(DATA EXCERPTS Opens)

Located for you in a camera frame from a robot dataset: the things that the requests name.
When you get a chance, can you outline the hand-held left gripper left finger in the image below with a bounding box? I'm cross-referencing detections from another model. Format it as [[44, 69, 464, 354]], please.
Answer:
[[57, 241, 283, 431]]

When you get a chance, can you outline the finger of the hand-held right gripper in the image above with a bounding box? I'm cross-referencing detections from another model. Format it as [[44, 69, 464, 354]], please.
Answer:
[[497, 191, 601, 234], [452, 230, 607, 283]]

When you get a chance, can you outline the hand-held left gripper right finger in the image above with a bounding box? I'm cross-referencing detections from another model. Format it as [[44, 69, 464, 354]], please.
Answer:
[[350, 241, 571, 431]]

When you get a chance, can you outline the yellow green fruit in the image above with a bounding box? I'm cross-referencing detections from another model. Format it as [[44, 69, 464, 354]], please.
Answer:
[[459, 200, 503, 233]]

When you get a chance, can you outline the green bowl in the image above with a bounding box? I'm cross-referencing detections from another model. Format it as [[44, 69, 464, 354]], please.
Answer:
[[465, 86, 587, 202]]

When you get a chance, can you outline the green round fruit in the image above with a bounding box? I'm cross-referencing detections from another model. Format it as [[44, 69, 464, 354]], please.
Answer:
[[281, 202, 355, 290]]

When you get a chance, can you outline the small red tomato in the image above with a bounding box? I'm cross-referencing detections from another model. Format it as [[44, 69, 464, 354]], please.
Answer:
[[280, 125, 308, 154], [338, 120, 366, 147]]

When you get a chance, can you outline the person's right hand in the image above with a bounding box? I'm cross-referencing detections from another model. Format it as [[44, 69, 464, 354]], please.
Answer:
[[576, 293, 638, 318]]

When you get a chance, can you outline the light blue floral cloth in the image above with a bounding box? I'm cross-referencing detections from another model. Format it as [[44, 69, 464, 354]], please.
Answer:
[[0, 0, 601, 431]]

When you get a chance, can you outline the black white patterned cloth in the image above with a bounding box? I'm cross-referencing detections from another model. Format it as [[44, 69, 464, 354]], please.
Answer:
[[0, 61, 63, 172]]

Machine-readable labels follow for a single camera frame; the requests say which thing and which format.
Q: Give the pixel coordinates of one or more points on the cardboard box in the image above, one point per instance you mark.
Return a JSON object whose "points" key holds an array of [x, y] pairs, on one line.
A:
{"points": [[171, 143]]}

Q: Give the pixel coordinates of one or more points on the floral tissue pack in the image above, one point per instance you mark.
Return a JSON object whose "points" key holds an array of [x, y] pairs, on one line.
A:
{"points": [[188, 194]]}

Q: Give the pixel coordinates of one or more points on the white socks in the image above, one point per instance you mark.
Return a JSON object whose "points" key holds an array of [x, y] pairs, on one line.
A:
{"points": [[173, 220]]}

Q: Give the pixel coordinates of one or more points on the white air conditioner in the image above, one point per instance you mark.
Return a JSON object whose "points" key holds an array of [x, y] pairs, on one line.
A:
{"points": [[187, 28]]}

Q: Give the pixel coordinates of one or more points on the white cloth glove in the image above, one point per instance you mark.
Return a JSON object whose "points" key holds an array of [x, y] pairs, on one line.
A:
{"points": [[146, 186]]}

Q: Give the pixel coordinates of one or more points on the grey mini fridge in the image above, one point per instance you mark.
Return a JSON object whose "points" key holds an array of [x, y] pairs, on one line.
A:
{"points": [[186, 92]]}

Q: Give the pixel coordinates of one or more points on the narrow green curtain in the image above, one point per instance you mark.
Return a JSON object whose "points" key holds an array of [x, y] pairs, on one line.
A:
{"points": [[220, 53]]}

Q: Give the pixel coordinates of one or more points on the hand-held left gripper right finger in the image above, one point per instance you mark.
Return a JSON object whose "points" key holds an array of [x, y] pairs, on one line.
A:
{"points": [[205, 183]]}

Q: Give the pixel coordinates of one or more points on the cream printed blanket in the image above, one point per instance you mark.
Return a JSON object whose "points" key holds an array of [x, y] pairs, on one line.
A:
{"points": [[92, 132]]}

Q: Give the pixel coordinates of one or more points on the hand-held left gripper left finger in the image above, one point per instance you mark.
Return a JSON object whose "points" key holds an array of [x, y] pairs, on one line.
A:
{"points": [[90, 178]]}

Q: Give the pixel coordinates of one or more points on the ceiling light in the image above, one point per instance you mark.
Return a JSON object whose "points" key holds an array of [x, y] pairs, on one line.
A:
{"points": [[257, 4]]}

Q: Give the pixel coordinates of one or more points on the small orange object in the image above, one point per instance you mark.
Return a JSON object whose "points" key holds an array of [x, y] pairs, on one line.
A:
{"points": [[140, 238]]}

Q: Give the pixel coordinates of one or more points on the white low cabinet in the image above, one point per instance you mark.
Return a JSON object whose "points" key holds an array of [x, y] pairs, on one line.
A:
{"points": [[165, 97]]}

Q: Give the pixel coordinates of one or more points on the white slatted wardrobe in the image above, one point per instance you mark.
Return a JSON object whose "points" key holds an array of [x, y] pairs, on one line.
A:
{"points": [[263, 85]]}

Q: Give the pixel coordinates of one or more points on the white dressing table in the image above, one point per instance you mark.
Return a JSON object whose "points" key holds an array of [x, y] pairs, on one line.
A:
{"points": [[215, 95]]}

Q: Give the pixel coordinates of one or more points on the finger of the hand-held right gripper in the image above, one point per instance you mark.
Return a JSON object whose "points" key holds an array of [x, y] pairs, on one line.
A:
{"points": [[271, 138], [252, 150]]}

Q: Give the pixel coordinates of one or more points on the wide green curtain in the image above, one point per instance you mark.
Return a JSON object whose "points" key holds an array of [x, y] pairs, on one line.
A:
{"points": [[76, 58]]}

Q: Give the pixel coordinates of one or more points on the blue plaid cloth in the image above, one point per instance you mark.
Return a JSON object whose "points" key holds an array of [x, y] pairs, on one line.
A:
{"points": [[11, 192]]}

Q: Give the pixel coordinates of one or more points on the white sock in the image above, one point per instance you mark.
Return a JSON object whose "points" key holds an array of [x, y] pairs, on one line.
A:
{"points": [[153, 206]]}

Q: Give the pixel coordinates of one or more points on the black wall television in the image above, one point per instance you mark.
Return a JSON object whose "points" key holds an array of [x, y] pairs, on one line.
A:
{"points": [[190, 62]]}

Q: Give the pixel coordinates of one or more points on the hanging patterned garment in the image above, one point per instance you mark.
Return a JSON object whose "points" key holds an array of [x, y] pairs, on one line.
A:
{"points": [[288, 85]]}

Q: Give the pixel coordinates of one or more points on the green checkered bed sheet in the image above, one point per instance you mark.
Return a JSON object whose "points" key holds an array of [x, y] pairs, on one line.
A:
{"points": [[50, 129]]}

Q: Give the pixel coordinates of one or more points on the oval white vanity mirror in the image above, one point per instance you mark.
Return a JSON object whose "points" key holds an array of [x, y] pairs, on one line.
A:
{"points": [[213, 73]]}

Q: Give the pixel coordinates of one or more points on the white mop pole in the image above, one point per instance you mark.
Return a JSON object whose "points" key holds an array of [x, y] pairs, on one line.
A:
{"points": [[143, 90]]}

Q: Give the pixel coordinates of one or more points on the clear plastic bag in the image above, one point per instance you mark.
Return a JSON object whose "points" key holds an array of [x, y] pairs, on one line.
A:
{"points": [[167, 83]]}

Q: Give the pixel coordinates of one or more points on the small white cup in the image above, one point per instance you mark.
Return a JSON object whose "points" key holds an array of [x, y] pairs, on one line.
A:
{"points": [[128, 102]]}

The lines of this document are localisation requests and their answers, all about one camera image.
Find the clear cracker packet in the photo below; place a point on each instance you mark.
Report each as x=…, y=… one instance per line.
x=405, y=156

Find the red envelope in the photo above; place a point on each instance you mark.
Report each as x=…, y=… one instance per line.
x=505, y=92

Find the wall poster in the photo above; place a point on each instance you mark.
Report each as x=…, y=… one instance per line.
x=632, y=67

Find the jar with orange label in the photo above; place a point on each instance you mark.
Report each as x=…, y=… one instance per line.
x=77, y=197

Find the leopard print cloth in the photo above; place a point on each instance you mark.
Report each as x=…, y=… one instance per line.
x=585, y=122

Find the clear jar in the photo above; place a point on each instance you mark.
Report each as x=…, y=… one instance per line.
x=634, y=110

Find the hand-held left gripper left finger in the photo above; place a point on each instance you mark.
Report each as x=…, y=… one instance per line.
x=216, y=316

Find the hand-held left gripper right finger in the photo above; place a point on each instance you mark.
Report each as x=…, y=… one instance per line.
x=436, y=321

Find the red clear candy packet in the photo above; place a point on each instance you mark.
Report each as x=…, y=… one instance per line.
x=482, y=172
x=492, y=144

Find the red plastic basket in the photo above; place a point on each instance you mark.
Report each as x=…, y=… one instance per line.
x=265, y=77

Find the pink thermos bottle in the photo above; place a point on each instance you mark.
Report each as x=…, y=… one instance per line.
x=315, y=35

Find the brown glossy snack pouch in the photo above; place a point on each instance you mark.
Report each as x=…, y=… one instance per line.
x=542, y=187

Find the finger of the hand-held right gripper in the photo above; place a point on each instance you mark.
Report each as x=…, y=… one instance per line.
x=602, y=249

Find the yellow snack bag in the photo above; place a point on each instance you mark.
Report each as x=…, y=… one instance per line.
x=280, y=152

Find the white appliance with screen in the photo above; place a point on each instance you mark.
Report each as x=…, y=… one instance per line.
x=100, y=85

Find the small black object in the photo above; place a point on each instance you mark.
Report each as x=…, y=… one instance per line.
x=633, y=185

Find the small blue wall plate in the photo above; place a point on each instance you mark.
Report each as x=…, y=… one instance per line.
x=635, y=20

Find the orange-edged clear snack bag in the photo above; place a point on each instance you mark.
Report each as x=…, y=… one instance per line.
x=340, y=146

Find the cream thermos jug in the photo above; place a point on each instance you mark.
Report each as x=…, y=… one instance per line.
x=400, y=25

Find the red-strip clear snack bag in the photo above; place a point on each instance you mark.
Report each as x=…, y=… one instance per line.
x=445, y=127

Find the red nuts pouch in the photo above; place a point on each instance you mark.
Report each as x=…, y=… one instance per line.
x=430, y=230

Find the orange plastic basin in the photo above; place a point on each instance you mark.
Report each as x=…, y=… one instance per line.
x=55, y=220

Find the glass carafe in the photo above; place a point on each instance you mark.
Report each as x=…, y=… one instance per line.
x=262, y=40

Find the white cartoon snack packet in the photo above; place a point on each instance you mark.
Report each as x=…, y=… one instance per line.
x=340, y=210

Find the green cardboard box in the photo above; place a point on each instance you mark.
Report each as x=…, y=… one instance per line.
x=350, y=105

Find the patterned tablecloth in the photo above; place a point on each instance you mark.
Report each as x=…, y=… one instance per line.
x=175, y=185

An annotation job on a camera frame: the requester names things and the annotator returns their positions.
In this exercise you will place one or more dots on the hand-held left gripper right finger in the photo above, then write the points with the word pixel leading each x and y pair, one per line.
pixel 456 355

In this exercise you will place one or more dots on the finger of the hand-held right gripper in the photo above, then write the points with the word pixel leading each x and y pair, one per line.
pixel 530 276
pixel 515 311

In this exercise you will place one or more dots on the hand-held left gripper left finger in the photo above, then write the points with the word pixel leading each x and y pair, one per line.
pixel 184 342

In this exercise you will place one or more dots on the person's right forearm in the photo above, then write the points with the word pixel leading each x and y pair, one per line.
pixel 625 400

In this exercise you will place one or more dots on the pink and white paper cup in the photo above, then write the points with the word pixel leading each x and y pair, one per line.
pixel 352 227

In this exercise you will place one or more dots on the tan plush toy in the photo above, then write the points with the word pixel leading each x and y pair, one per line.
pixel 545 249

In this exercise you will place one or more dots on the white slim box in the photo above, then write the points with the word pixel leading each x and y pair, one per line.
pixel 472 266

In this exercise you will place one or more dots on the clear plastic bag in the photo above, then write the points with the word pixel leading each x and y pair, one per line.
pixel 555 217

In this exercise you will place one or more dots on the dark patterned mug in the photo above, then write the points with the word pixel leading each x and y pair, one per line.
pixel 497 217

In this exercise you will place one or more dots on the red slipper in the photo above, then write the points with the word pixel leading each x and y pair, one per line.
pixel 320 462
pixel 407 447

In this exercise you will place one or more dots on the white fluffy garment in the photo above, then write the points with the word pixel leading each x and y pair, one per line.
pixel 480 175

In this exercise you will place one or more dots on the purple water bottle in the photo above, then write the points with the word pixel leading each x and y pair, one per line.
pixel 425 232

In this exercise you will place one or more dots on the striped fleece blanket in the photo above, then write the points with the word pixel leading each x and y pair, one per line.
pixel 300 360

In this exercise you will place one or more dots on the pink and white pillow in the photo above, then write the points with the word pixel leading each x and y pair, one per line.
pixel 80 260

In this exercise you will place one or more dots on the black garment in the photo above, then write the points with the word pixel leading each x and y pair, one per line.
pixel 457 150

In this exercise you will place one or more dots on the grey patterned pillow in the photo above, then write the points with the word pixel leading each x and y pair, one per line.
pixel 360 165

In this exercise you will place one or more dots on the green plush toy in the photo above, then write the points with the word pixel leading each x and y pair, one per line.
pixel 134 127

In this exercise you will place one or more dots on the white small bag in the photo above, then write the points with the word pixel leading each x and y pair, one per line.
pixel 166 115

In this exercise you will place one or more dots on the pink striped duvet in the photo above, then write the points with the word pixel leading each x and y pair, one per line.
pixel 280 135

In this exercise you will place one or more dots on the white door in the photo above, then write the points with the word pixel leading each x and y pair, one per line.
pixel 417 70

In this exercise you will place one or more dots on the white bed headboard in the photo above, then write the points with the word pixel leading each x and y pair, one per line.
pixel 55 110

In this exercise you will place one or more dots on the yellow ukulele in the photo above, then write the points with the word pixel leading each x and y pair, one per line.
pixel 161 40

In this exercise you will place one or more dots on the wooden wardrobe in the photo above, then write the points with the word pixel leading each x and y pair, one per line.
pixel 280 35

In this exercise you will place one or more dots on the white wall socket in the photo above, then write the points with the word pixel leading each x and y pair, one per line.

(DATA EXCERPTS Closes)

§ **TASK REQUIREMENTS**: Set down exactly the lines of the data above, beginning with the line that has "When you get a chance, can you outline the small" and ending with the line that has "on the cardboard", and no others.

§ **EXERCISE ANSWER**:
When you get a chance, can you outline the small red tomato in the image above with a bounding box? I'm cross-referencing detections from another model. Format it as [[44, 69, 464, 354]], please.
Answer:
[[280, 125, 308, 154], [338, 120, 366, 147]]

When you get a chance, can you outline the person's right hand in the image above with a bounding box? I'm cross-referencing detections from another model. Format it as [[44, 69, 464, 354]], please.
Answer:
[[576, 293, 638, 318]]

When you get a chance, can you outline the light blue floral cloth in the image above with a bounding box? I'm cross-referencing detections from another model. Format it as [[44, 69, 464, 354]], please.
Answer:
[[0, 0, 601, 431]]

When you get a chance, can you outline the black white patterned cloth in the image above with a bounding box? I'm cross-referencing detections from another model. Format it as [[44, 69, 464, 354]], please.
Answer:
[[0, 61, 63, 172]]

Machine-readable labels follow for a single camera frame; the requests say which thing and which format.
Q: Give the pixel coordinates of one or more points on the cardboard box in the image above, one point per instance you mark.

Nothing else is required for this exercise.